Somewhere there is a cat who is alone and very unhappy about it.

Our group doesn’t have much to offer beyond a couple of bottles of drinking water and some flyers directing people to a donation center nearby. We’re not from the Red Cross, FEMA, New York Cares, the public housing police or any other city agency. We’ve never met before and we aren’t affiliated with any one organization, school, or group.

We come from all corners of the city: Elmhurst, Crown Heights, Cobble Hill, and even downtown neighborhoods like Chelsea and the West Village, where the power’s still out.

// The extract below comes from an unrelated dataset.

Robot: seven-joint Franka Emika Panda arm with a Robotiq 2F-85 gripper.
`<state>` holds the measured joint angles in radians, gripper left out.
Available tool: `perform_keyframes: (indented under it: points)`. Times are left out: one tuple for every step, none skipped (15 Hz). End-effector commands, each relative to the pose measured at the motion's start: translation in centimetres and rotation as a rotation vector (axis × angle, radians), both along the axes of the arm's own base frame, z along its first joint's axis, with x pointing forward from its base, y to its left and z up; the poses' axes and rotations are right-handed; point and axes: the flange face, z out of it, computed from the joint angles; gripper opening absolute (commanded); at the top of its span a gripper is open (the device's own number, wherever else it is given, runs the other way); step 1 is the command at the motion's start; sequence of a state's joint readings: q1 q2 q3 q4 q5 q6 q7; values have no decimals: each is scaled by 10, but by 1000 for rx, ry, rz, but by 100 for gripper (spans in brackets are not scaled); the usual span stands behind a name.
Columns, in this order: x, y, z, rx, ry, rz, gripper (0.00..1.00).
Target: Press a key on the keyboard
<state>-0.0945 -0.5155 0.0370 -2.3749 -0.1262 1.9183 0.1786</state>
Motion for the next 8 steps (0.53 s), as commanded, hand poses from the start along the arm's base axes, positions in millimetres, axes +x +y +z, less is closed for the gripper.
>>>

Each of us showed up this morning for the first time, after we saw a notice on a website, got an email, or saw a Tweet that volunteers were needed at 46 Hester Street on the Lower East Side, where a local Asian community organization called CAAAV has become the hub for an almost completely self-organized aid effort.

I realize just how self-organized it is when I ask several people who’s in charge of all this and am pointed to Brian Palmer. He is standing behind a table, processing, organizing, and coordinating volunteers and giving out orders, but, he says, "I’m just someone who showed up early this morning and got a cool vest," indicating his safety-orange vest. (He points out a woman named Helena Wong who is actually affiliated with CAAAV.)